School of Psychological Science, University of Bristol, Bristol, United Kingdom.
PLoS Biol. 2024 Jun 6;22(6):e3002644. doi: 10.1371/journal.pbio.3002644. eCollection 2024 Jun.
Homing pigeons (Columba livia) navigate by solar and magnetic compass, and fly home in idiosyncratic but stable routes when repeatedly released from the same location. However, when experienced pigeons fly alongside naive counterparts, their path is altered. Over several generations of turnover (pairs in which the most experienced individual is replaced with a naive one), pigeons show cumulative improvements in efficiency. Here, I show that such cumulative route improvements can occur in a much simpler system by using agent-based simulation. Artificial agents are in silico entities that navigate with a minimal cognitive architecture of goal-direction (they know roughly where the goal is), social proximity (they seek proximity to others and align headings), route memory (they recall landmarks with increasing precision), and continuity (they avoid erratic turns). Agents' behaviour qualitatively matched that of pigeons, and quantitatively fitted to pigeon data. My results indicate that naive agents benefitted from being paired with experienced agents by following their previously established route. Importantly, experienced agents also benefitted from being paired with naive agents due to regression to the goal: naive agents were more likely to err towards the goal from the perspective of experienced agents' memorised paths. This subtly biased pairs in the goal direction, resulting in intergenerational improvements of route efficiency. No cumulative improvements were evident in control studies in which agents' goal-direction, social proximity, or memory were lesioned. These 3 factors are thus necessary and sufficient for cumulative route improvements to emerge, even in the absence of sophisticated communication or thought.

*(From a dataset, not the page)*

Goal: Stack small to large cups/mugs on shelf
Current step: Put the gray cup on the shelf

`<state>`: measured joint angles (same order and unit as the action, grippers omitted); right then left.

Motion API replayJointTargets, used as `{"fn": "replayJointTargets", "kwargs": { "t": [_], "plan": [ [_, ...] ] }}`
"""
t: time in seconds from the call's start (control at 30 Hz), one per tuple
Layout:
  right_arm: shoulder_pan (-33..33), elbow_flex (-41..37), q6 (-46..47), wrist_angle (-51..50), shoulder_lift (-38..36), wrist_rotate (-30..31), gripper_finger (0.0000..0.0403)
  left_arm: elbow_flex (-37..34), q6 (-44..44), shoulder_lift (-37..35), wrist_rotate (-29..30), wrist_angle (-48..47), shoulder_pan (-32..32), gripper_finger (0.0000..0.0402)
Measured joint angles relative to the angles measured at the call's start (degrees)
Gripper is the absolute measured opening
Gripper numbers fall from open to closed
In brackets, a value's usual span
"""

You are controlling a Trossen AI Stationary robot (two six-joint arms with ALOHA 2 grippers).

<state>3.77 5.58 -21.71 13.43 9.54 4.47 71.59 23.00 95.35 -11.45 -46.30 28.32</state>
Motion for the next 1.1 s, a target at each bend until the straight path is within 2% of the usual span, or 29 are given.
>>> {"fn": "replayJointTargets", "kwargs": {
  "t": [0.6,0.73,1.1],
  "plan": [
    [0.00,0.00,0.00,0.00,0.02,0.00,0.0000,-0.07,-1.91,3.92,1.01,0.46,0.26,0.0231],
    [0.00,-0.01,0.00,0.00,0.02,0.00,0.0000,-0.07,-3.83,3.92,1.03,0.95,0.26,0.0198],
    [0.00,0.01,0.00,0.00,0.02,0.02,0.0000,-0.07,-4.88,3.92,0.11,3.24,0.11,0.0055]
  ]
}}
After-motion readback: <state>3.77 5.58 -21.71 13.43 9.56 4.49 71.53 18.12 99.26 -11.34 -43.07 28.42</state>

家鸽(Columba livia)通过太阳和磁场罗盘导航,当从同一地点反复放飞时,它们会以独特但稳定的路线飞回家。然而,当经验丰富的鸽子与天真的鸽子一起飞行时,它们的路线会发生改变。在几代的更替中(最有经验的个体被一个天真的个体取代的配对),鸽子的效率会逐渐提高。在这里,我通过基于代理的模拟展示了这种累积的路线改进也可以在一个更简单的系统中发生。人工代理是一种虚拟实体,它们的导航具有最小的认知结构,包括目标导向(它们大致知道目标在哪里)、社交接近(它们寻求与他人接近并调整航向)、路线记忆(它们越来越精确地回忆地标)和连续性(它们避免不稳定的转弯)。代理的行为在定性上与鸽子的行为相匹配,在定量上与鸽子的数据相匹配。我的结果表明,由于遵循之前建立的路线,天真的代理从与经验丰富的代理配对中受益。重要的是,由于回归目标,经验丰富的代理也从与天真的代理配对中受益:天真的代理更有可能从经验丰富的代理记忆路径的角度错误地朝着目标前进。这微妙地使配对偏向于目标方向,从而导致路线效率的代际提高。在控制研究中,没有明显的累积改进,这些研究中的代理的目标导向、社交接近或记忆受到了损伤。因此,即使没有复杂的沟通或思考,这 3 个因素也是出现累积路线改进的必要和充分条件。